[Opening SOURCE DATA section]
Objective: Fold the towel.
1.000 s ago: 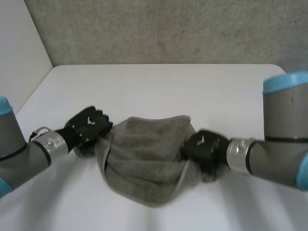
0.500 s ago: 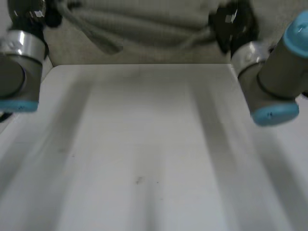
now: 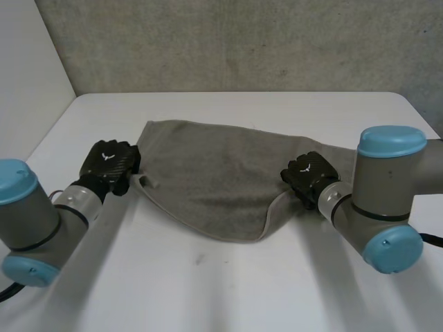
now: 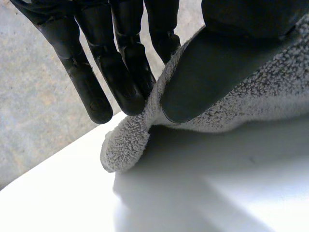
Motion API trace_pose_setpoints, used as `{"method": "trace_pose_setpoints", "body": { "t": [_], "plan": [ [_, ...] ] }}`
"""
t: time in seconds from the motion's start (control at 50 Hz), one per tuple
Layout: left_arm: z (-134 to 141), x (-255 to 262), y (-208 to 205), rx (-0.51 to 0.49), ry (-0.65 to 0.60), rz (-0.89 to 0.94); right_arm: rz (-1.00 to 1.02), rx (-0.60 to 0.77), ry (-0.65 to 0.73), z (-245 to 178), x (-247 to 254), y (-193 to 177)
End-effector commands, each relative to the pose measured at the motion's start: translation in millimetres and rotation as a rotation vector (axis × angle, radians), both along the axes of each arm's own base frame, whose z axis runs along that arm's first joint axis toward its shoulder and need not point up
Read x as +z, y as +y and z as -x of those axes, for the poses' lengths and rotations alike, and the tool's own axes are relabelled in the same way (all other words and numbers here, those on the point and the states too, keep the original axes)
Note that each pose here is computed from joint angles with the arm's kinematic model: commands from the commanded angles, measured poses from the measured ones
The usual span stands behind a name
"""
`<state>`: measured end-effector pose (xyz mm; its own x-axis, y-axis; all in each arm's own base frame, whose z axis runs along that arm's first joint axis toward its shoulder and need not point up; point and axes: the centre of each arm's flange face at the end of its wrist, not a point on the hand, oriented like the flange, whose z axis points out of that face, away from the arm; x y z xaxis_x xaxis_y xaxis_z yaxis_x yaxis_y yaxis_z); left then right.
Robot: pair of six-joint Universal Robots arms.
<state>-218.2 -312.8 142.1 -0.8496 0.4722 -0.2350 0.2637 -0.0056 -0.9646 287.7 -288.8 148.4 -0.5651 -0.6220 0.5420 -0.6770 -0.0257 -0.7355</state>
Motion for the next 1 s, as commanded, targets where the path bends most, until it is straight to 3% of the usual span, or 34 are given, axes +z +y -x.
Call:
{"method": "trace_pose_setpoints", "body": {
  "t": [0.02,0.2,0.34,0.56,0.64,0.8,1.0],
  "plan": [
    [-10.4,8.0,23.0,0.017,-0.022,-0.078,-0.001,-0.013,-0.044,8.3,29.7,17.4],
    [-13.7,13.5,50.6,0.002,-0.051,-0.111,-0.085,-0.077,-0.127,25.5,55.0,21.7],
    [-13.0,28.4,50.7,-0.011,-0.094,-0.034,-0.215,-0.101,-0.194,38.9,81.0,14.9],
    [-4.3,59.7,36.9,-0.095,-0.14,0.094,-0.22,-0.138,-0.201,43.1,80.6,-10.1],
    [2.3,53.2,28.1,-0.159,-0.141,0.0,-0.238,-0.138,-0.196,42.8,73.9,-8.6],
    [7.3,25.8,13.8,-0.177,-0.161,-0.236,-0.27,-0.143,-0.186,44.4,53.7,-3.2],
    [14.2,-2.6,1.0,-0.166,-0.164,-0.24,-0.229,-0.138,-0.2,43.6,34.0,-1.7]
  ]
}}
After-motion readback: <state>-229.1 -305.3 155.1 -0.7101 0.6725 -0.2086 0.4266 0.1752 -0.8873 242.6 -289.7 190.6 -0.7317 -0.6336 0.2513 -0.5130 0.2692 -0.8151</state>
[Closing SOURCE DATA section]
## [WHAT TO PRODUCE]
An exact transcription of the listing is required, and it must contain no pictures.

## [SOLUTION TO THE EXERCISE]
Objective: Fold the towel.
1.000 s ago: 
0.500 s ago: 
now: 
now: 
Motion API trace_pose_setpoints, used as `{"method": "trace_pose_setpoints", "body": { "t": [_], "plan": [ [_, ...] ] }}`
"""
t: time in seconds from the motion's start (control at 50 Hz), one per tuple
Layout: left_arm: z (-134 to 141), x (-255 to 262), y (-208 to 205), rx (-0.51 to 0.49), ry (-0.65 to 0.60), rz (-0.89 to 0.94); right_arm: rz (-1.00 to 1.02), rx (-0.60 to 0.77), ry (-0.65 to 0.73), z (-245 to 178), x (-247 to 254), y (-193 to 177)
End-effector commands, each relative to the pose measured at the motion's start: translation in millimetres and rotation as a rotation vector (axis × angle, radians), both along the axes of each arm's own base frame, whose z axis runs along that arm's first joint axis toward its shoulder and need not point up
Read x as +z, y as +y and z as -x of those axes, for the poses' lengths and rotations alike, and the tool's own axes are relabelled in the same way (all other words and numbers here, those on the point and the states too, keep the original axes)
Note that each pose here is computed from joint angles with the arm's kinematic model: commands from the commanded angles, measured poses from the measured ones
The usual span stands behind a name
"""
`<state>`: measured end-effector pose (xyz mm; its own x-axis, y-axis; all in each arm's own base frame, whose z axis runs along that arm's first joint axis toward its shoulder and need not point up; point and axes: the centre of each arm's flange face at the end of its wrist, not a point on the hand, oriented like the flange, whose z axis points out of that face, away from the arm; x y z xaxis_x xaxis_y xaxis_z yaxis_x yaxis_y yaxis_z); left then right.
Robot: pair of six-joint Universal Robots arms.
<state>-218.2 -312.8 142.1 -0.8496 0.4722 -0.2350 0.2637 -0.0056 -0.9646 287.7 -288.8 148.4 -0.5651 -0.6220 0.5420 -0.6770 -0.0257 -0.7355</state>
Motion for the next 1 s, as commanded, targets where the path bends most, until it is straight to 3% of the usual span, or 34 are given, axes +z +y -x.
Call:
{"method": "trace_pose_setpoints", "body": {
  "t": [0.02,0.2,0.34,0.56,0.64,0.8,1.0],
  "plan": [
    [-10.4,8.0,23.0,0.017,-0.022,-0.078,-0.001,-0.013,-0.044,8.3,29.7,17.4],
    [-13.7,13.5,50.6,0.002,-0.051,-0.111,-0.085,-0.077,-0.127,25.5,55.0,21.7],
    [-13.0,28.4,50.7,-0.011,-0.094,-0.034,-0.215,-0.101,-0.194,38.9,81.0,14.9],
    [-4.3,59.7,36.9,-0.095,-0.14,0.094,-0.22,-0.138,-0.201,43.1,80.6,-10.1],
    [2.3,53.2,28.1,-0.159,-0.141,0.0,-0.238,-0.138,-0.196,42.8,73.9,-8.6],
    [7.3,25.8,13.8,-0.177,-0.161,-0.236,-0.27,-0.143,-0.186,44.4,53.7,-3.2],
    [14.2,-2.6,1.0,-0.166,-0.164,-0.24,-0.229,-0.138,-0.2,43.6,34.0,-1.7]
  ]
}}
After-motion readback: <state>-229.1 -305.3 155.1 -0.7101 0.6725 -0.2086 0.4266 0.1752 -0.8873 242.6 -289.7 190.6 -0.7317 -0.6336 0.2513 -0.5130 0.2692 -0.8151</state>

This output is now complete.